Even the Israeli leader Netanyahu is convinced that Israel will become a superpower thanks to artificial intelligence. Tel Aviv is, in fact, the third incubator of start-ups that do research on artificial intelligence after the United States and China. Digital innovation and artificial intelligence will, therefore, be the battlefields of the near future, in which the West and the East will still compete for technological supremacy. Furthermore, two opposing factors will be important in this battlefield: the need for greater security and the right to individual freedom.
Beyond the necessary ethical-social reflections on the potential of artificial intelligence, we try to understand more in detail what it is. For example, in China through a social credit system Social Credit, the State assigns a rating to its citizens based on a scale of numerical values that are assigned according to the more or less virtuous behavior of the people. So if a citizen does a good deed (for example, returning a rediscovered wallet to the police forces or reporting any dangers or emergencies in their city, or foiling a crime), they will be given a high score. On the other hand, if a person does not take a social conduct considered to be commendable, he will be given a low score: this will happen if he has financial debts or if he makes irregularities or in the most serious cases of violence or crimes. The valuable intent of this social engineering experiment would seem to contrast terrorists and criminals and, therefore, the stimulus to virtuous behavior.
The distortion effects of this control are even more evident in facial recognition technology that the Chinese police started experimenting, adopting smart glasses that provide the personal data of the framing subjects. This is made possible by the fact that in a society like the Chinese one nobody or perhaps a few interests the protection of the private sphere. In a landscape where slowly man gives way to machines and where our behavior is governed by codes to encrypt and de-encrypt data to access our current account or simply to our e-mail, it is natural to reflect on the danger coming from algorithms that, categorizing human behavior, could report to a classification of potential dissidents or criminals based on Lombrosian memory thesis.

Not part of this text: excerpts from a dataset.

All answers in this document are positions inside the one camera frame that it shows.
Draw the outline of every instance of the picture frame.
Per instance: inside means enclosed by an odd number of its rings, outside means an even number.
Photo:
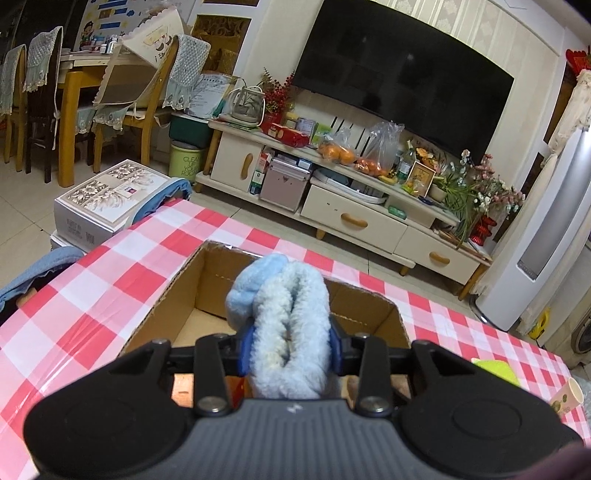
[[[413,185],[415,180],[419,180],[422,186],[418,190],[418,195],[421,197],[426,197],[429,188],[431,188],[431,184],[433,183],[435,175],[435,170],[427,167],[417,160],[413,164],[413,167],[408,174],[408,179],[405,183]]]

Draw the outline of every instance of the green bottle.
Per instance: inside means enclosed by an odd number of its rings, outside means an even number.
[[[408,174],[416,161],[417,156],[413,144],[410,140],[407,140],[407,150],[400,157],[400,163],[398,164],[398,170],[396,171],[399,183],[407,181]]]

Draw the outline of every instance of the wooden handle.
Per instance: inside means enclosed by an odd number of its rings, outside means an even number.
[[[435,260],[435,262],[442,263],[443,265],[449,265],[449,258],[442,257],[437,252],[431,252],[429,258]]]
[[[340,216],[340,219],[344,222],[351,223],[359,228],[367,228],[368,223],[365,220],[360,220],[358,218],[352,217],[348,213],[343,213]]]
[[[242,164],[242,171],[240,172],[240,178],[242,180],[246,180],[246,178],[248,177],[248,168],[251,166],[253,158],[254,157],[253,157],[252,153],[249,153],[246,157],[244,157],[244,163]]]

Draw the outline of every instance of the dark green storage box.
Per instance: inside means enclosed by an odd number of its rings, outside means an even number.
[[[171,116],[168,136],[172,140],[195,145],[197,148],[207,148],[212,140],[212,134],[213,130],[207,126],[205,120]]]

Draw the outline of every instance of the curtain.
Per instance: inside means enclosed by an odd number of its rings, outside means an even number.
[[[545,165],[540,176],[536,179],[534,186],[525,201],[525,205],[495,247],[492,253],[492,266],[482,276],[480,281],[476,283],[474,288],[472,288],[472,293],[482,294],[499,280],[501,273],[507,268],[509,260],[514,253],[517,240],[525,231],[525,227],[530,222],[533,213],[548,187],[554,169],[556,168],[558,156],[564,150],[567,140],[578,127],[589,127],[590,122],[591,72],[589,70],[584,70],[577,78],[577,86],[574,88],[569,104],[550,139],[548,146],[550,147],[551,154],[545,160]],[[529,332],[540,313],[544,310],[546,305],[549,304],[552,296],[558,290],[560,283],[562,283],[566,274],[572,268],[574,262],[581,253],[590,231],[591,212],[585,217],[573,243],[569,246],[551,278],[546,282],[544,287],[542,287],[540,292],[538,292],[521,316],[522,322],[518,328],[521,333]]]

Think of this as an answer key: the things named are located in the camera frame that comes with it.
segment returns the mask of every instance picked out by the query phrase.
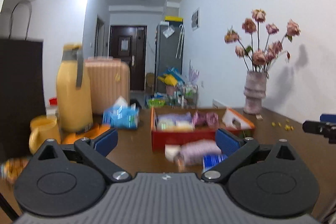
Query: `flower stem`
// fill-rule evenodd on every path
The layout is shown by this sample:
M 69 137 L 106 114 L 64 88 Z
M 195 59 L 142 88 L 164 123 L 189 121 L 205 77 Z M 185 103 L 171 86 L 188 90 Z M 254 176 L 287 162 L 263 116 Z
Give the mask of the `flower stem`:
M 259 22 L 258 22 L 258 50 L 260 50 L 260 39 L 259 39 Z
M 264 52 L 266 52 L 266 49 L 267 49 L 267 46 L 268 46 L 269 36 L 270 36 L 270 35 L 268 35 L 267 42 L 266 42 L 266 47 L 265 47 Z
M 283 54 L 287 53 L 287 51 L 283 51 L 282 53 L 279 53 L 278 54 L 278 57 L 276 59 L 274 59 L 273 61 L 271 61 L 268 65 L 267 65 L 267 68 L 266 68 L 266 72 L 268 72 L 272 66 L 274 65 L 274 63 L 276 62 L 276 60 L 279 59 L 280 56 L 282 56 Z
M 240 40 L 238 40 L 238 42 L 239 42 L 239 44 L 243 47 L 244 51 L 247 53 L 245 47 L 244 47 L 243 44 L 240 42 Z
M 285 33 L 285 35 L 283 36 L 282 40 L 281 40 L 281 44 L 283 43 L 285 37 L 287 36 L 287 32 Z
M 254 52 L 253 50 L 253 35 L 251 34 L 251 48 L 252 48 L 252 53 Z
M 246 63 L 245 56 L 243 56 L 243 58 L 244 58 L 244 62 L 245 62 L 245 65 L 246 65 L 246 67 L 247 67 L 247 71 L 248 71 L 248 70 L 249 70 L 249 67 L 248 67 L 248 65 L 247 65 L 247 63 Z

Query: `pink vase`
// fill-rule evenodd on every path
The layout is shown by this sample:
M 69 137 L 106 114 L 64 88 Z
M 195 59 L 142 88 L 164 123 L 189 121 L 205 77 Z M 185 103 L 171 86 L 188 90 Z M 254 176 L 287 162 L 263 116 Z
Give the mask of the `pink vase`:
M 261 101 L 266 97 L 267 74 L 263 72 L 248 71 L 245 91 L 246 103 L 244 112 L 247 114 L 260 114 Z

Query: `orange box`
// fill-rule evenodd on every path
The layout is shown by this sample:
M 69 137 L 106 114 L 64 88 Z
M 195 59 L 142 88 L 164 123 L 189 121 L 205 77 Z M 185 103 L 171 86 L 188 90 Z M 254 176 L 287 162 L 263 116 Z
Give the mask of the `orange box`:
M 156 128 L 157 115 L 164 114 L 186 114 L 188 112 L 193 116 L 196 111 L 201 113 L 215 112 L 218 114 L 219 127 L 230 131 L 238 137 L 244 138 L 252 135 L 255 129 L 254 124 L 243 117 L 241 114 L 230 108 L 214 109 L 172 109 L 172 108 L 152 108 L 151 130 L 152 130 L 152 150 L 165 150 L 165 145 L 184 145 L 199 140 L 215 140 L 217 128 L 196 127 L 191 132 L 168 132 L 159 131 Z

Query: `wall picture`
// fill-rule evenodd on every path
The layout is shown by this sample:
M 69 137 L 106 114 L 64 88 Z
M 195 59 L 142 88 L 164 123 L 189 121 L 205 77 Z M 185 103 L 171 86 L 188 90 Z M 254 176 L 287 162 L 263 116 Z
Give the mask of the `wall picture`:
M 193 16 L 191 18 L 191 27 L 193 28 L 193 31 L 200 27 L 200 9 L 199 8 L 196 10 L 196 12 L 193 13 Z

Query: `yellow mug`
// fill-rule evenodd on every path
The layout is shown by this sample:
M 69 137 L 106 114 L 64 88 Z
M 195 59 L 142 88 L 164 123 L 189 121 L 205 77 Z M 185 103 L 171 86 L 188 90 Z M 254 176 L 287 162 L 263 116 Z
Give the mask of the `yellow mug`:
M 57 118 L 55 116 L 39 116 L 30 122 L 31 134 L 29 137 L 29 150 L 35 154 L 47 139 L 55 139 L 61 143 Z

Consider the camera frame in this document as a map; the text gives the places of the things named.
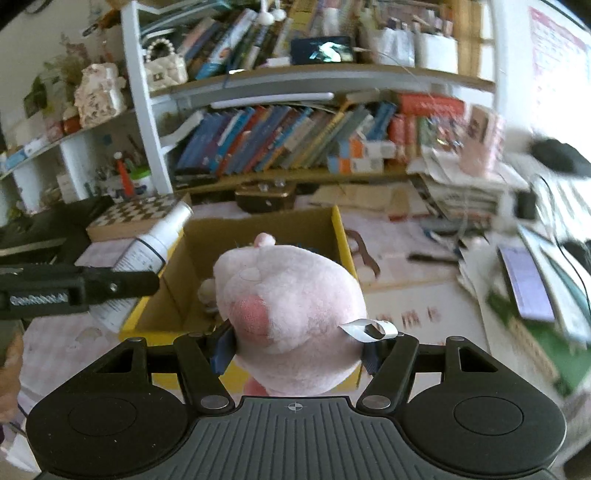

It is evident that the algorithms are not infallible, just as it is undeniable that artificial intelligence systems can simplify the lives of human beings in countless activities. The innovations of robotics, from the military to the medical and pharmaceutical fields to end up in the automotive sector (think of cars able to direct navigation avoiding obstacles without human intervention) are certainly to consider positive aspects and opportunities of artificial intelligence. But as in all things in society, even in the field of artificial intelligence, it is right to evaluate and prevent risks and avoid the deviations and limits linked to the improper use of these technologies. What is certain is that international geopolitics in the years to come will be based on how new digital applications and innovations will change our lifestyles, promoting new models of civil society and governance. In this challenge between the West and the Chinese counterpart, those who will be able to promote a winning model of society in which the balance between human capabilities and the potential of the machines will find the right balance will prevail.